## Work instruction
When the string "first" is part of a line below, that line should be copied.

### Given data ###

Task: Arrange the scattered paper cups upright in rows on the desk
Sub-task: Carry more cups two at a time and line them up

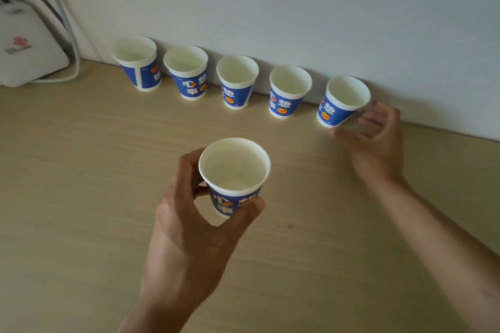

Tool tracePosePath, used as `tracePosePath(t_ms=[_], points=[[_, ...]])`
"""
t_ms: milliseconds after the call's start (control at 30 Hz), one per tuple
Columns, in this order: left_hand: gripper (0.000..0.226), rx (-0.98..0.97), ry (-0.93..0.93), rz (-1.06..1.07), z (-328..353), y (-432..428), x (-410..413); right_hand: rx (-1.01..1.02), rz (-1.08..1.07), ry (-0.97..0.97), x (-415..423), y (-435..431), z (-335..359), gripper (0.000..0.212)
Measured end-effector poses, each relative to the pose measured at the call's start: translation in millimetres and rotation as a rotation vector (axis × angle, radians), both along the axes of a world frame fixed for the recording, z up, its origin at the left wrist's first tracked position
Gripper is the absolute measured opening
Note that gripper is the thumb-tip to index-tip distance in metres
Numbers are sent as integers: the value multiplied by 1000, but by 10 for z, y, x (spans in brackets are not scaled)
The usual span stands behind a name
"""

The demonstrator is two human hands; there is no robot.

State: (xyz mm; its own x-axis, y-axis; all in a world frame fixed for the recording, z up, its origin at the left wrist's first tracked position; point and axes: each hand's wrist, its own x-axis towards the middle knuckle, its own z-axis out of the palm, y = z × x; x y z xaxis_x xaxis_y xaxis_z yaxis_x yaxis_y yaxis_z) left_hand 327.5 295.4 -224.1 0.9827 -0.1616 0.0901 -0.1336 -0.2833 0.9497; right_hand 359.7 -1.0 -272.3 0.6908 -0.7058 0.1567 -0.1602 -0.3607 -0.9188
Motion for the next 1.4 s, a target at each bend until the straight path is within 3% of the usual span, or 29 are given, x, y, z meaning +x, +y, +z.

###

## Answer for the task
Measured end-effector poses, each relative to the pose measured at the call's start: translation in millimetres and rotation as a rotation vector (axis × angle, radians), both along the axes of a world frame fixed for the recording, z up, its origin at the left wrist's first tracked position
State: (xyz mm; its own x-axis, y-axis; all in a world frame fixed for the recording, z up, its origin at the left wrist's first tracked position; point and axes: each hand's wrist, its own x-axis towards the middle knuckle, its own z-axis out of the palm, y = z × x; x y z xaxis_x xaxis_y xaxis_z yaxis_x yaxis_y yaxis_z) left_hand 327.5 295.4 -224.1 0.9827 -0.1616 0.0901 -0.1336 -0.2833 0.9497; right_hand 359.7 -1.0 -272.3 0.6908 -0.7058 0.1567 -0.1602 -0.3607 -0.9188

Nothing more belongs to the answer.